Kerja Sosial. Dua kata yang memang tidak asing lagi di telinga kita. Dua kata yang sederhana, namun memiliki arti yang luar biasa. Sebuah pengabdian yang ikhlas kepada masyarakat untuk berbagi kasih.
"Teknik itu konkret", kalimat yang sering saya dengar sejak pertama kali saya menginjakkan kaki di Fakultas Teknik Universitas Indonesia. Kali ini saya percaya kalimat itu benar adanya.
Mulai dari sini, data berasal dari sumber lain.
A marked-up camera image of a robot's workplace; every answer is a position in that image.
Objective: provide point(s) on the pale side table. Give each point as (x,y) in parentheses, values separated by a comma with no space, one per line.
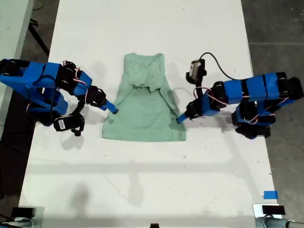
(12,28)

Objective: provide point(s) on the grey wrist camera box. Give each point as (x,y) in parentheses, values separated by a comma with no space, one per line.
(196,70)

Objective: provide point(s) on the pale blue-grey clamp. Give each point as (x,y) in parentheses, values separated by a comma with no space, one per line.
(21,223)
(273,223)

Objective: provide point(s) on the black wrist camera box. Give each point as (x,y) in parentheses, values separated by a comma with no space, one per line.
(62,123)

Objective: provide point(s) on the grey metal plate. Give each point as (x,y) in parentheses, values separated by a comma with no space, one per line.
(40,219)

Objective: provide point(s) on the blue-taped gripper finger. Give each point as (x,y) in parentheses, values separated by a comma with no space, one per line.
(183,118)
(109,106)

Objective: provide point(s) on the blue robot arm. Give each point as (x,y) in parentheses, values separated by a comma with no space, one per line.
(249,90)
(35,73)

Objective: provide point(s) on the small black clip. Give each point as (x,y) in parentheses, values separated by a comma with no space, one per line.
(154,225)

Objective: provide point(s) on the black stand leg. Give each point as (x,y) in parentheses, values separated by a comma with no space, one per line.
(38,37)

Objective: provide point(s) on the small black box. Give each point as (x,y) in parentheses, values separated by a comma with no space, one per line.
(273,210)
(22,212)

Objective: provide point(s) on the blue tape strip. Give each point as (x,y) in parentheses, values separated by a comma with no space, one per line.
(270,194)

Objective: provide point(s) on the pale green t-shirt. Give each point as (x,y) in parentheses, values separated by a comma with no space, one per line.
(142,118)

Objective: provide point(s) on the white metal plate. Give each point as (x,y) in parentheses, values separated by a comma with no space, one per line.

Kersos merupakan proker tahunan BEM FTUI di mana ini merupakan ajang untuk menyatu se-teknik dan mengamalkan ilmu yang telah didapat selama kuliah. Kali ini, kersos mengambil lokasi di Desa Kiara Sari, Gunung Leutik, Bogor. Perjalanan ke sana menghabiskan waktu 5-6 jam dengan menggunakan tronton. Sungguh perjalanan yang melelahkan. Sesampainya disana, matahari telah kembali ke peraduannya, malam sudah pekat. Riri (Arsitektur'11), Icha (Bioproses'11), Anifah (Teknik Kimia'11), dan Aini (Teknik Elektro '11) adalah teman serumah saya selama kersos ini. Tak ketinggalan, kak Putri (Metalurgi'10) selaku mentor kami. Kami tinggal di sebuah rumah panggung sederhana milik Ibu Uju. Sebuah keluarga yang sangat sederhana.
Ada 2 proyek besar dalam kersos ini, proyek fisik dan proyek non-fisik. Proyek fisik meliputi pembangunan madrasah, renovasi jembatan, MCK, dan instalasi air bersih. Proyek non-fisik meliputi workshop pendidikan, penyuluhan kesehatan, dan acara rakyat. Yang menarik disini adalah setiap sorenya panitia pasti mengadakan acara rakyat seperti, panjat pinang dan tarung guling. Satu hal yang sangat membuat saya merindukan kersos adalah saat dimana ada pemutaran layar tancep. Menonton Shaolin Soccer di bawah langit yang bertaburan bintang-bintang yang berkilauan sungguh pengalaman yang WOW!
Disadari atau tidak disadari, hadiah utama dari kersos ini adalah sebuah pengalaman berharga akan kebersamaan bersama warga desa Kiara Sari dan warga teknik tentunya. Kehidupan desa yang sederhana membuat saya semakin bersyukur atas semua rezeki yang telah diberikan-Nya. Canda tawa anak-anak yang lepas membuat saya tersadar untuk menjalani kehidupan ini dengan hati gembira. Saya malu jika mengingat betapa seringnya saya mengeluh akan kehidupan ini. Saya bangga melihat anak-anak desa ini yang mempunyai semangat untuk menuntut ilmu walaupun harus menempuh jarak berkilo-kilo meter jauhnya. Malu, jika kita yang lebih tua dari mereka justru tidak memiliki semangat seperti mereka. Malu, jika mereka dengan segala keterbatasan yang ada justru lebih ingin menuntut ilmu yang banyak ketimbang warga kota yang segalanya serba ada. Sungguh, kersos mengajarkan saya banyak hal. Berbagi kasih, beragam kisah, bukanlah omong kosong belaka. Itu sebuah realita.